*** Opening Available data ***

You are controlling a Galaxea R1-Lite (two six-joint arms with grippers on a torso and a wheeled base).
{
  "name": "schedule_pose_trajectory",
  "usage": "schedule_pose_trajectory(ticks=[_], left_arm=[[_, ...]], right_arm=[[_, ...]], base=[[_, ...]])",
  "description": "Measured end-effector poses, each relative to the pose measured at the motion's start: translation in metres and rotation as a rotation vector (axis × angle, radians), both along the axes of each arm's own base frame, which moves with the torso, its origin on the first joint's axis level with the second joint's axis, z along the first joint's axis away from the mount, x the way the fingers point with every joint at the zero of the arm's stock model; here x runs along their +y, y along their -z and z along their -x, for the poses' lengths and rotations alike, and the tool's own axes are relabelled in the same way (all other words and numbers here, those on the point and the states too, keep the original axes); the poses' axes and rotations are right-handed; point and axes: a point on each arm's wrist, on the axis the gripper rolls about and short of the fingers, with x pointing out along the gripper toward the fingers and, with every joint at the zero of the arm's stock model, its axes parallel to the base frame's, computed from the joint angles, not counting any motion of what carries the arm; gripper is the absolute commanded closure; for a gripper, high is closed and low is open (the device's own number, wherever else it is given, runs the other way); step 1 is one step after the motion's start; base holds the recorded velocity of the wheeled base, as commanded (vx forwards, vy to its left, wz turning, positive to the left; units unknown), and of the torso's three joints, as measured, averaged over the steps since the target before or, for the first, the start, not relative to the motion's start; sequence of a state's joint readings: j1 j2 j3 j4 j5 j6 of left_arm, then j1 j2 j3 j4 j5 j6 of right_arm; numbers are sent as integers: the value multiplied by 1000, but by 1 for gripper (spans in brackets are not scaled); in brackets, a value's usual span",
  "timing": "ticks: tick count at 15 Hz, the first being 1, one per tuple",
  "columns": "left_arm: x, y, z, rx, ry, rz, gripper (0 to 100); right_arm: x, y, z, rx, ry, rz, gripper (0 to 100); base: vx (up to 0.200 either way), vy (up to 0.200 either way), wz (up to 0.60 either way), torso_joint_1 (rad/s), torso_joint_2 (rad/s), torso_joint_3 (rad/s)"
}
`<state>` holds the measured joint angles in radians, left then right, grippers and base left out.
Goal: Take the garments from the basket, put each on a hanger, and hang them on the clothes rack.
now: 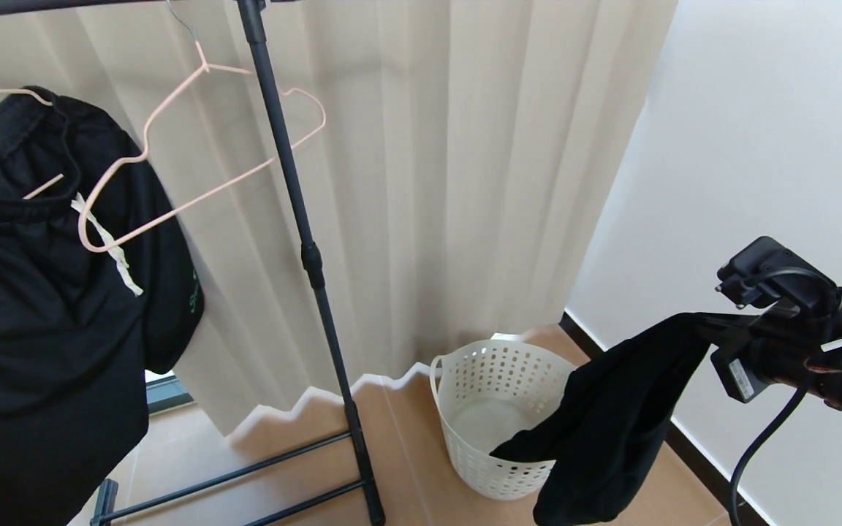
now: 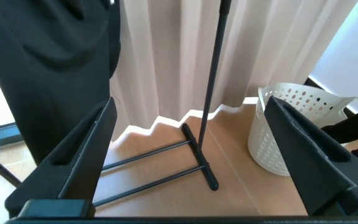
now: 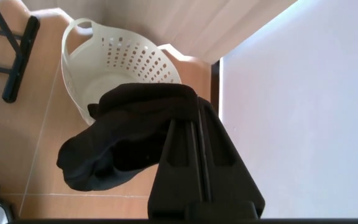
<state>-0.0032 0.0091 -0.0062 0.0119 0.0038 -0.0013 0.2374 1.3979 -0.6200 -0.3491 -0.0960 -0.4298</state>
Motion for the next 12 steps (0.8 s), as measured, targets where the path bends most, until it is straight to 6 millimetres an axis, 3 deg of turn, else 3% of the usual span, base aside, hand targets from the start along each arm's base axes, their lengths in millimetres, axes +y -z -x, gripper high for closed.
schedule_pose_trajectory(ticks=[6,12], left_arm=[[0,0,0,0,-2,0,0],[0,0,0,-1,-3,1,0]], right_arm=[[0,-2,2,-8,0,-2,100],[-1,-2,2,-9,1,-3,100]], base=[[0,0,0,198,-526,-146],[0,0,0,251,-582,-321]])
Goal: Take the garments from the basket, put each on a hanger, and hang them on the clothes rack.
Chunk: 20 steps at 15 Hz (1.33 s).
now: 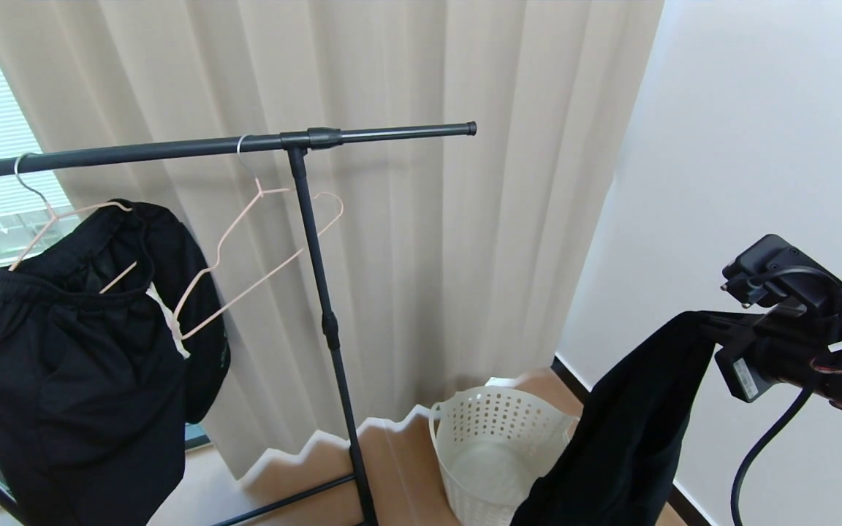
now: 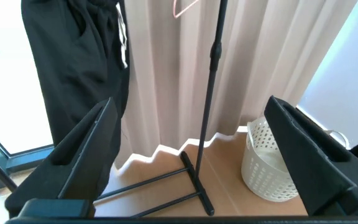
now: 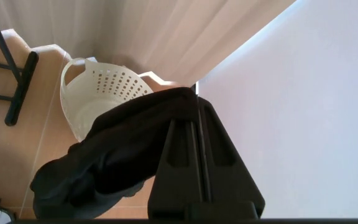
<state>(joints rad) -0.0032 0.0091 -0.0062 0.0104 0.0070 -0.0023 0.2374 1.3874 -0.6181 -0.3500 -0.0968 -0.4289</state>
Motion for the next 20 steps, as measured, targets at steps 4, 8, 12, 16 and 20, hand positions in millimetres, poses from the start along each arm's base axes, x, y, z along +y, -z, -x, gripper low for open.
schedule_pose_trajectory(ticks=[4,8,12,16,20], left_arm=[[0,0,0,0,0,0,0],[0,1,0,2,0,-3,0],[0,1,0,2,0,-3,0],[0,0,0,0,4,-4,0],[0,0,0,1,4,-3,0]], right_arm=[[0,-2,1,-6,0,-2,100],[-1,-3,5,-15,-1,-4,100],[-1,-1,7,-10,-3,-1,100],[-1,-4,8,-46,-4,-10,100],[-2,-1,8,-70,-4,-14,100]], base=[[0,0,0,214,-486,-272],[0,0,0,176,-381,-214],[0,0,0,164,-350,-189],[0,0,300,18,-33,-19],[0,0,600,8,-4,0]])
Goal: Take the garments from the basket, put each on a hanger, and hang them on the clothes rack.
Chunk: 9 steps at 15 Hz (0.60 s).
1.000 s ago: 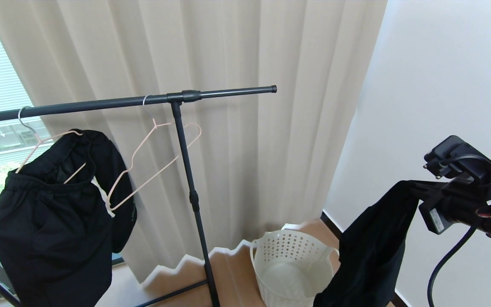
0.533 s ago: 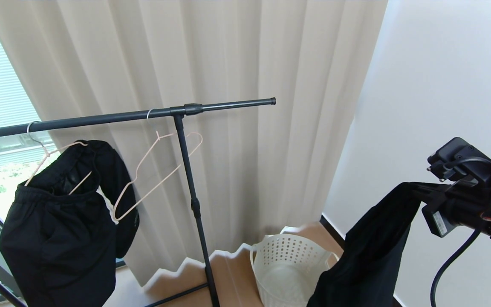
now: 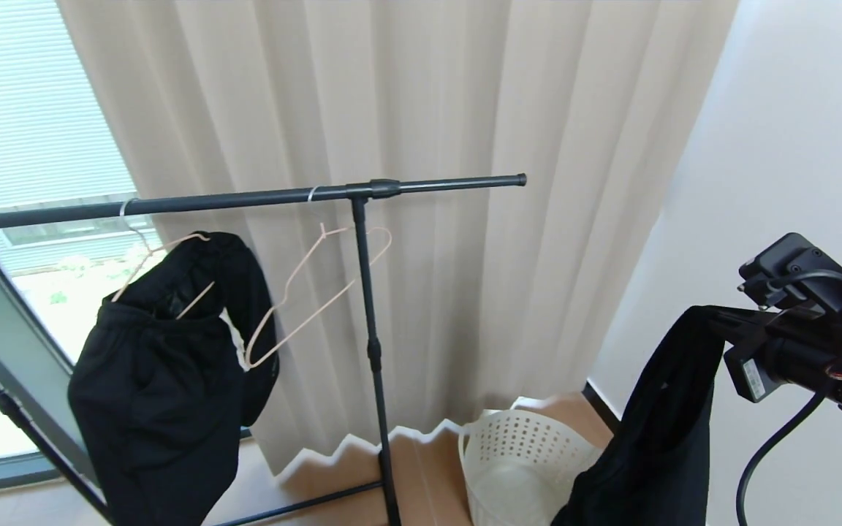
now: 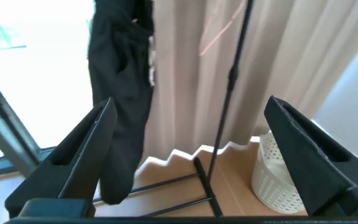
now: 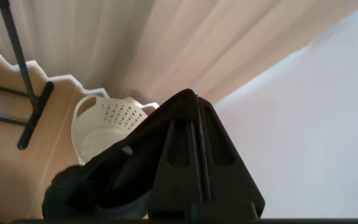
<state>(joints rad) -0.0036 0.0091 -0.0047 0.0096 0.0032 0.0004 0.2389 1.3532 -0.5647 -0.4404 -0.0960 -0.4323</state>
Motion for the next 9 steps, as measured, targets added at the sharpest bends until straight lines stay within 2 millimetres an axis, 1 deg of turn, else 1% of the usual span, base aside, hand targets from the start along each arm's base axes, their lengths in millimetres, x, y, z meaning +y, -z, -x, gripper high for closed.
schedule_pose_trajectory(ticks=[1,5,9], left_arm=[[0,0,0,0,0,0,0],[0,0,0,0,1,0,0],[0,-1,0,0,3,0,0]], right_arm=[[0,0,0,0,0,0,100],[0,2,1,7,-3,3,100],[0,2,0,6,-2,3,100]], base=[[0,0,600,12,2,2],[0,0,0,0,0,0],[0,200,0,0,-2,1]])
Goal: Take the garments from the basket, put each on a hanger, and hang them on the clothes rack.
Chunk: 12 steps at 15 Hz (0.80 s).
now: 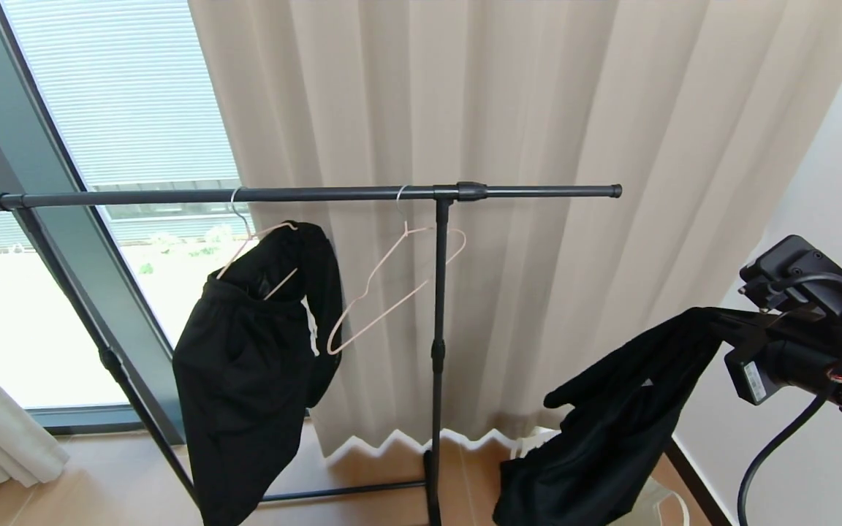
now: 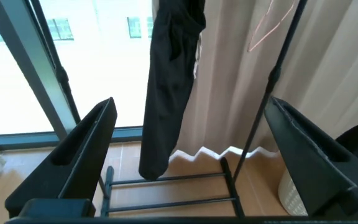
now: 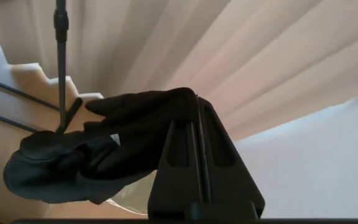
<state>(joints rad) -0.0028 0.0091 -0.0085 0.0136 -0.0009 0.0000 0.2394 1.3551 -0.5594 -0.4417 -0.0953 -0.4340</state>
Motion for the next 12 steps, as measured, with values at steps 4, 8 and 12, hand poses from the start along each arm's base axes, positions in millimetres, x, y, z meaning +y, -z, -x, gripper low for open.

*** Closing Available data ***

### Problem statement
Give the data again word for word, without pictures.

### Output for this task
You are controlling a Galaxea R1-Lite (two six-joint arms with grippers on a torso and a wheeled base).
{
  "name": "schedule_pose_trajectory",
  "usage": "schedule_pose_trajectory(ticks=[_], left_arm=[[_, ...]], right_arm=[[_, ...]], base=[[_, ...]])",
  "description": "Measured end-effector poses, each relative to the pose measured at the motion's start: translation in metres and rotation as a rotation vector (axis × angle, radians), both along the axes of each arm's own base frame, which moves with the torso, its origin on the first joint's axis level with the second joint's axis, z along the first joint's axis away from the mount, x the way the fingers point with every joint at the zero of the arm's stock model; here x runs along their +y, y along their -z and z along their -x, for the poses' lengths and rotations alike, and the tool's own axes are relabelled in the same way (all other words and numbers here, those on the point and the states too, keep the original axes); the poses' axes and rotations are right-handed; point and axes: a point on each arm's wrist, on the axis the gripper rolls about and short of the fingers, with x pointing out along the gripper toward the fingers and, with every joint at the zero of the arm's stock model, its axes parallel to the base frame's, computed from the joint angles, not counting any motion of what carries the arm; gripper is the absolute commanded closure; for a gripper, high is closed and low is open (the device's own number, wherever else it is given, runs the other way); step 1 is one step after the motion's start; base holds the recorded velocity of the wheeled base, as commanded (vx forwards, vy to its left, wz turning, positive to the left; units unknown), and of the torso's three joints, as measured, averaged over the steps since the target before or, for the first, the start, not relative to the motion's start; sequence of a state's joint readings: j1 j2 j3 j4 j5 j6 of left_arm, then j1 j2 j3 j4 j5 j6 of right_arm; numbers are sent as integers: the value multiplied by 1000, but by 1 for gripper (spans in brackets are not scaled); in brackets, a value's usual span",
  "timing": "ticks: tick count at 15 Hz, the first being 1, one per tuple",
  "columns": "left_arm: x, y, z, rx, ry, rz, gripper (0 to 100); right_arm: x, y, z, rx, ry, rz, gripper (0 to 100); base: vx (up to 0.200 either way), vy (up to 0.200 either way), wz (up to 0.60 either way), torso_joint_1 (rad/s), torso_joint_2 (rad/s), torso_joint_3 (rad/s)"
}
`<state>` holds the measured joint angles in radians, left then right, grippers and base left out.
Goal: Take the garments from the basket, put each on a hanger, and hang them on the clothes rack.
now: 
now: 
now: 
<state>-0.0032 0.0091 -0.0062 0.0119 0.0038 -0.0013 0.2374 1.3979 -0.6200 -0.3491 -0.0960 -0.4298</state>
Motion for the next 12 steps (0.8 s), as measured, targets where the path bends most, until it is straight to 6 millimetres an axis, 3 deg of turn, else 3% of the usual span, base aside, hand targets from the start along each arm's base axes, their lengths in millimetres, axes +y -z -x, gripper high for closed.
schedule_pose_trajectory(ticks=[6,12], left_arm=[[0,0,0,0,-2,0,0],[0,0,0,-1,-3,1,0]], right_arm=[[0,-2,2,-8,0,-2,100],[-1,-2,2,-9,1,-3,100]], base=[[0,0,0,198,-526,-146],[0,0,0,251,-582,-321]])
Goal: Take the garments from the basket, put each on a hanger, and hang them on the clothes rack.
Chunk: 20 steps at 15 Hz (1.33 s).
now: 
now: 
now: 
<state>(joints rad) -0.0032 0.0091 -0.0062 0.0104 0.0070 -0.0023 0.2374 1.3874 -0.6181 -0.3500 -0.0968 -0.4289</state>
Motion for the next 20 steps, as measured, targets at steps 4, 8, 12, 16 and 20, hand positions in millimetres, poses from the start along each arm's base axes, x, y, z along +y, -z, -x, gripper low for open.
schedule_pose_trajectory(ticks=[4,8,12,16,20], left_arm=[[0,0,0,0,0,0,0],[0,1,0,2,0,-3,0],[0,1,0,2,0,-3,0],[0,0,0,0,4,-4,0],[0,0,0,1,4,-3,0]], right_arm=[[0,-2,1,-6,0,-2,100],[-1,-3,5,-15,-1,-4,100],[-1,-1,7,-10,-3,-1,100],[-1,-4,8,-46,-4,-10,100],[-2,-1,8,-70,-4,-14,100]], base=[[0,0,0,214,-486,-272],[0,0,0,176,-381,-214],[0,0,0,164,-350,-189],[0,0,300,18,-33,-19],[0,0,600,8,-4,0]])
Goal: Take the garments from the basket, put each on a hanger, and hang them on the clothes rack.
Chunk: 9 steps at 15 Hz (0.60 s).
1.000 s ago: 
0.533 s ago: 
now: 
now: 
now: 
<state>(joints rad) -0.0036 0.0091 -0.0047 0.0096 0.0032 0.0004 0.2389 1.3532 -0.5647 -0.4404 -0.0960 -0.4323</state>
Motion for the next 9 steps, as measured, targets added at the sharpest bends until straight lines stay within 2 millimetres an axis, 1 deg of turn, else 1% of the usual span, base aside, hand targets from the start along each arm's base axes, their lengths in millimetres, x, y, z meaning +y, -z, -x, gripper high for closed.
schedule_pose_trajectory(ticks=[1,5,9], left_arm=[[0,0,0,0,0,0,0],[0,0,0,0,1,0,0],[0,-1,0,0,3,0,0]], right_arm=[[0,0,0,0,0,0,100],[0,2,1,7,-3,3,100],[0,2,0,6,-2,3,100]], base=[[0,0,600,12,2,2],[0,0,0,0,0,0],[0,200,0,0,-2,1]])
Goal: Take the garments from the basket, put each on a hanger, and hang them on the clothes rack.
Chunk: 12 steps at 15 Hz (0.80 s).
now: 
now: 
now: 
<state>(joints rad) -0.0028 0.0091 -0.0085 0.0136 -0.0009 0.0000 0.2394 1.3551 -0.5594 -0.4417 -0.0953 -0.4340</state>
Motion for the next 12 steps, as measured, with values at steps 4, 8 and 12, hand poses from the start along each arm's base axes, positions in millimetres, x, y, z meaning +y, -z, -x, gripper low for open.

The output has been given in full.